This study was reviewed and approved by the Institutional Review Board of the Icahn School of Medicine at Mount Sinai (ISMMS) (protocol: HS# 20-00141).

SARS-CoV-2 specimen collection and testing

RPN specimens were clinical specimens that tested negative for routine testing of respiratory pathogens. These specimens were obtained from inpatients and outpatients and were not stratified by age or other demographic parameters prior to the de-identification process to ensure anonymity. Overall, MSHS Clinical Laboratory data indicate that RPN nasopharyngeal specimens collected during January and February 2020 were obtained during visits to the emergency departments (60%), other outpatient areas (15%), and from inpatients (25%). Most (87%) RPN specimens were from individuals older than 18 years. The five hospital sites that were sampled for this study are located in the NYC boroughs of Manhattan (n = 4) and Brooklyn (n = 1). These facilities and associated ambulatory practices serve the greater NYC metropolitan area, including the five NYC boroughs, Westchester County, Long Island, and parts of New Jersey and Connecticut. RPN specimens were stored at +4 °C for 7 days after clinical testing. These residual RPN specimens were shipped weekly to the centralized clinical microbiology laboratory and frozen at −80 °C until thawed for pooling. RPN pools were aliquoted and stored at −80 °C until testing. Genomes recovered from RPN pools in this study were compared to later sequences obtained from individual clinical specimens from cases that tested positive for SARS-CoV-2 in MSHS once testing became more widely available. Details on testing using the aforementioned systems were previously described[4].

Preparation of RPN pools

RPN pools were prepared by mixing aliquots from nasopharyngeal specimens in viral transport medium from patients with respiratory symptoms that previously tested negative for routine respiratory pathogens using multiplex diagnostic panels (e.g., BioMerieux FilmArray Respiratory Panel, Cepheid Xpert® Xpress Flu/RSV). RPN specimens (n = 3040) collected at MSHS hospitals and outpatient facilities between 30 December 2019 and 7 March 2020 were organized into groups of ten, and stored at −80 °C. Notably, these specimens had not previously been tested for SARS-CoV-2. The RPN pools (n = 304) were prepared in an isolated class II biological safety cabinet at a separate location from the Clinical Microbiology and research labs that had never been used for handling respiratory specimens or viruses. Briefly, 400 µL of viral transport medium from each specimen was manually aliquoted one at a time into a sterile 5 mL snap-cap centrifuge tube (ASi, C2520). Once each specimen was aliquoted, the 4 mL volume was mixed manually by pipetting and 600 μL aliquots were reserved for SARS-CoV-2 NAAT. RPN specimens and pools were stored at −80 °C.

SARS-CoV-2 NAAT

To test for SARS-CoV-2 in RPN pools, 600 μL aliquots underwent NAAT by the cobas® 6800 SARS-CoV-2 real-time RT-PCR Test (Roche, 09175431190) in the MSHS Clinical Microbiology Laboratory, which is certified under Clinical Laboratory Improvement Amendments of 1988 (CLIA), 42 U.S.C. §263a and meets the requirements to perform high complexity tests. Aliquots were run in batches with one cobas® Buffer Negative Control (BUF (−) C) (Roche, 07002238190) and one cobas® Positive Control (SARS-CoV-2 (+) C) (Roche, 09175440190). The assay utilizes two targets to detect SARS-CoV-2 RNA: the SARS-CoV-2-specific ORF1ab gene and the pan-Sarbecovirus envelope E gene. All target results were valid across all 304 RPN pools tested.
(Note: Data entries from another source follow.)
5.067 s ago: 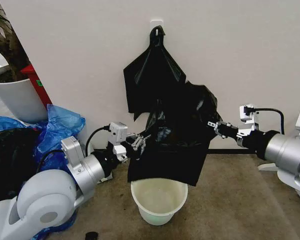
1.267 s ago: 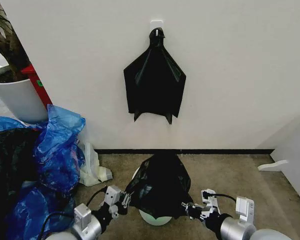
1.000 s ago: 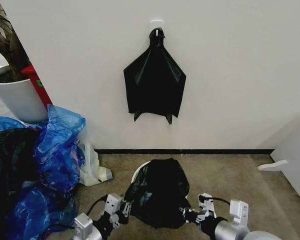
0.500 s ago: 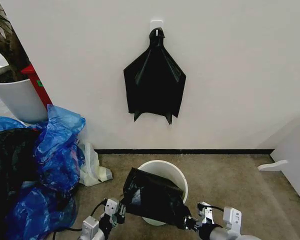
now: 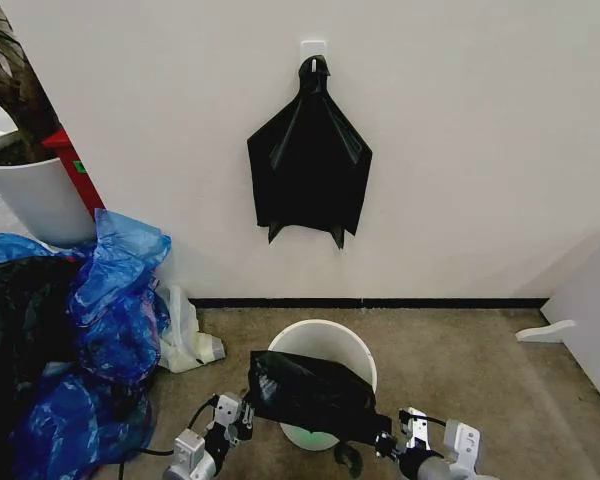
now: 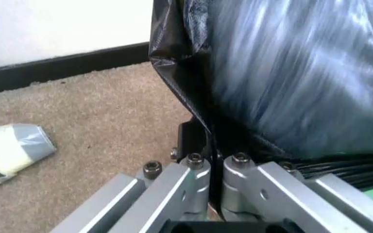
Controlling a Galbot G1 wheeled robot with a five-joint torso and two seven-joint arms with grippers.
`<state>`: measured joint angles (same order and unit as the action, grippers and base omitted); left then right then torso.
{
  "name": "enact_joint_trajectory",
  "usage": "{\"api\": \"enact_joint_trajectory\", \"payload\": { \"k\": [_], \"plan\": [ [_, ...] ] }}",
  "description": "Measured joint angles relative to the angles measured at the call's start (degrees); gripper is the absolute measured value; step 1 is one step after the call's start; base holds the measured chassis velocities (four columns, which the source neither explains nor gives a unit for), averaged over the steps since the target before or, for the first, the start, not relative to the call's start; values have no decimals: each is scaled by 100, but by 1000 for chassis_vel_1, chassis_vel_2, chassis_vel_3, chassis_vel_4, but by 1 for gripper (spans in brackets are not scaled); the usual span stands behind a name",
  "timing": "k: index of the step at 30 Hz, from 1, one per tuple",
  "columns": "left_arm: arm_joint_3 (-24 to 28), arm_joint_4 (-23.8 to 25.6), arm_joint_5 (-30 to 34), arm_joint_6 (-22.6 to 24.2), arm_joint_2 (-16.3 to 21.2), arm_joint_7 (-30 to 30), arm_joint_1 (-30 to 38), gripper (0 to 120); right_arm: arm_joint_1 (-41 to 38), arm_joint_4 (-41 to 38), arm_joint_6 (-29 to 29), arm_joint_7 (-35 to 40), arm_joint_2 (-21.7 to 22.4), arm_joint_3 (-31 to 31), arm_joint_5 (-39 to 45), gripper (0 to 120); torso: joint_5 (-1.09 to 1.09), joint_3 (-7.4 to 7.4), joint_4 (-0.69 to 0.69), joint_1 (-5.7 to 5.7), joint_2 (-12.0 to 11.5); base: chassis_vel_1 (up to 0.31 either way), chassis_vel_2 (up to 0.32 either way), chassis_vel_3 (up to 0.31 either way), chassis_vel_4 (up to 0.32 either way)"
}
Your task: Place the garbage bag over the trash bin.
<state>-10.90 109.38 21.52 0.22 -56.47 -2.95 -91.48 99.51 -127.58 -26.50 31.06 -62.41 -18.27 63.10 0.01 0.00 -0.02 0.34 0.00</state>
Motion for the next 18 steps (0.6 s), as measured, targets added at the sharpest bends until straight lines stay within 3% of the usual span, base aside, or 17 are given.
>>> {"api": "enact_joint_trajectory", "payload": {
  "k": [9, 13, 16, 18],
  "plan": [
    [0, -409, -21, -117, -279, 46, 100, 0, -28, 125, 51, -164, 37, -75, -144, 0, 0, 0, 0, 0, 0, 0, 0, 0, 0],
    [-33, -437, -93, -158, -408, 39, 64, 0, -12, 158, 23, -223, 57, -103, -157, 19, 0, 0, 0, 0, 0, 0, 0, 0, 0],
    [-32, -345, -184, -157, -412, 24, 29, 0, 24, 74, 18, -194, 61, -104, -156, 26, -1, 0, 0, 0, 0, 0, 0, 0, 0],
    [-31, -260, -330, -179, -382, 17, -11, 6, 83, -34, 17, -147, 67, -102, -155, 34, 0, 0, -1, 0, 0, 0, 0, 0, 0]
  ]
}}
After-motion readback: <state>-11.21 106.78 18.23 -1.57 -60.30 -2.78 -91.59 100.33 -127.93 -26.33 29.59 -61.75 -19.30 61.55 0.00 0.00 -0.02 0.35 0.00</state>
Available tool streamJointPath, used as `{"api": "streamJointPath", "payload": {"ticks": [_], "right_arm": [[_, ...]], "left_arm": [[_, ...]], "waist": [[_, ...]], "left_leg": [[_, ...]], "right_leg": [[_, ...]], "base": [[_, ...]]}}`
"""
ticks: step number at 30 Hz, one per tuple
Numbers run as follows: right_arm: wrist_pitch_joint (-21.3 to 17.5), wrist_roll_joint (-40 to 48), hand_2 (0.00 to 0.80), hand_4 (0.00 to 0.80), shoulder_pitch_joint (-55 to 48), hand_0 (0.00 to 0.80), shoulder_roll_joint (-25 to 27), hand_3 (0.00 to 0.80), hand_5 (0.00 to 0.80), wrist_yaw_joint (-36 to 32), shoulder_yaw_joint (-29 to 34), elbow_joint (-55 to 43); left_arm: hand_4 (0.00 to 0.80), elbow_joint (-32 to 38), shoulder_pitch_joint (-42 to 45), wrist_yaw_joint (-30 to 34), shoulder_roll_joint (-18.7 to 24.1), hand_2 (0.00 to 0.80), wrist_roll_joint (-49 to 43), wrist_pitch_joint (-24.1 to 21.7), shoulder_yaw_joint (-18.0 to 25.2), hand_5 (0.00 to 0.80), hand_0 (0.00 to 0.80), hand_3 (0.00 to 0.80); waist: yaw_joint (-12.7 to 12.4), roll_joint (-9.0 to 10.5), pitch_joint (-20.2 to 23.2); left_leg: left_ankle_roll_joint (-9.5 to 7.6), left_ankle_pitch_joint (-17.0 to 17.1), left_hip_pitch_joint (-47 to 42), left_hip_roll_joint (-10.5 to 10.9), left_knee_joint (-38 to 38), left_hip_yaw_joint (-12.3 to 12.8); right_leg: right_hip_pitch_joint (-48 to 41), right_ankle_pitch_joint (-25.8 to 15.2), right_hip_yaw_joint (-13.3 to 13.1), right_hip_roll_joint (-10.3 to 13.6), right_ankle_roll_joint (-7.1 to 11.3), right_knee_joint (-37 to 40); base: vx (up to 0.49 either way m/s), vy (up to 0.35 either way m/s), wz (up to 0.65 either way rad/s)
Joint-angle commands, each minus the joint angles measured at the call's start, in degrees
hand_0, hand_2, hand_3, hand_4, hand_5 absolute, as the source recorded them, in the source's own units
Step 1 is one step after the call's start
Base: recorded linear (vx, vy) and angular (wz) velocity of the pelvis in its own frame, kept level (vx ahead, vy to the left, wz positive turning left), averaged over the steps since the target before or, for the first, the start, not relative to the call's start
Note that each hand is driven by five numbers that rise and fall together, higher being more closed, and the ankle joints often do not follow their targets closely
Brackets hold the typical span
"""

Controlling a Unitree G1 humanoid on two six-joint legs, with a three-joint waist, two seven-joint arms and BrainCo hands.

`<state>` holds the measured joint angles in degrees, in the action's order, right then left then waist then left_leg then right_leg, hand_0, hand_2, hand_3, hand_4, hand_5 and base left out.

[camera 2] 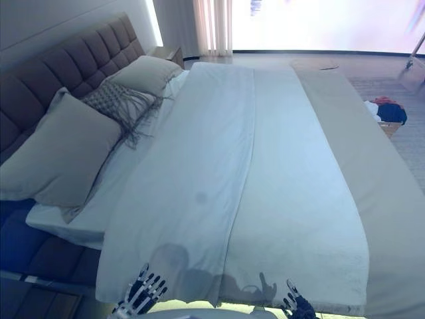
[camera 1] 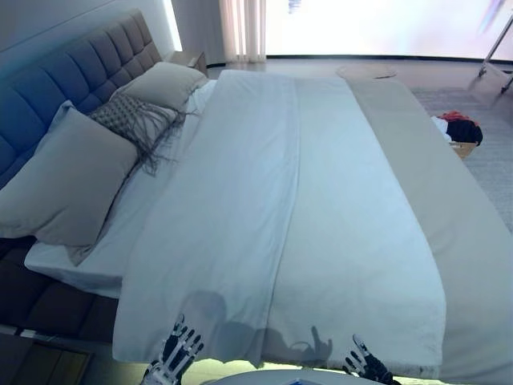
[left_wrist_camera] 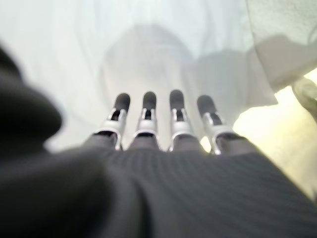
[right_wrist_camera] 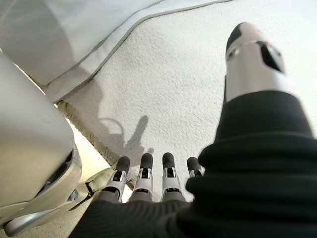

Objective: Make the bed neatly

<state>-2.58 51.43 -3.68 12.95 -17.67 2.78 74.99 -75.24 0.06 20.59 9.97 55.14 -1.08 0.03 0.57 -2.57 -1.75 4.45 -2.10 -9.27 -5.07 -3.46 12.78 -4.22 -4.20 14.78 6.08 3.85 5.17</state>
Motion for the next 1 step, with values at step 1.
{"api": "streamJointPath", "payload": {"ticks": [1], "right_arm": [[-2.84,2.21,0.000,0.000,4.01,0.000,-1.95,0.000,0.000,-1.48,1.04,3.41]], "left_arm": [[0.000,-3.36,-2.59,0.93,-0.85,0.000,-1.96,-2.63,0.31,0.000,0.000,0.000]], "waist": [[-0.23,2.43,-0.31]], "left_leg": [[0.45,1.75,1.95,-0.74,-0.79,-1.16]], "right_leg": [[-2.37,0.16,1.16,4.84,4.52,-0.47]], "base": [[0.000,0.000,0.00]]}}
Optimized extraction of total RNA from pools

Total RNA was extracted manually from 1 mL aliquots of each RPN pool positive for ORF1ab and/or E gene targets by reverse transcription-polymerase chain reaction (RT-PCR), utilizing the QIAamp UltraSens Virus Kit (Qiagen, 53706) and using an optimized protocol. Prior to extraction, all RPN pools were equilibrated to room temperature for at least 30 min. Briefly, 1 mL of the pooled viral transport medium was transferred to a 2 mL Dolphin Tube (Genesee Scientific, 24-284), lysed by adding 800 μL Buffer AC, and manually mixed by pipetting up and down. Carrier RNA (5.6 μL) was added to each tube and each mixture was vortexed one at a time. Lysates were incubated at room temperature for 10 min and spun at 5000 × g for 3 min. Tubes were opened and supernatants were removed from each tube within a biological safety cabinet. Lysates were moved to an isolated clean research space designated for nucleic acid extraction. A mixture of Buffer AR (300 μL) and proteinase K (20 μL) pre-warmed to 60 °C was added to each lysate, which was then vortexed for 20 s. Lysates were incubated on a ThermoMixer C (Eppendorf, 2231000667) at 40 °C, shaking at 2200 r.p.m. for 10 min. Lysates were then spun down and 300 μL Buffer AB was added to each tube. Mixtures were vortexed for 10 s and RNA was purified by manual extraction on QIAamp spin columns and eluted in 50 μL of AE Elution Buffer for downstream confirmatory RT-PCR testing and sequencing applications.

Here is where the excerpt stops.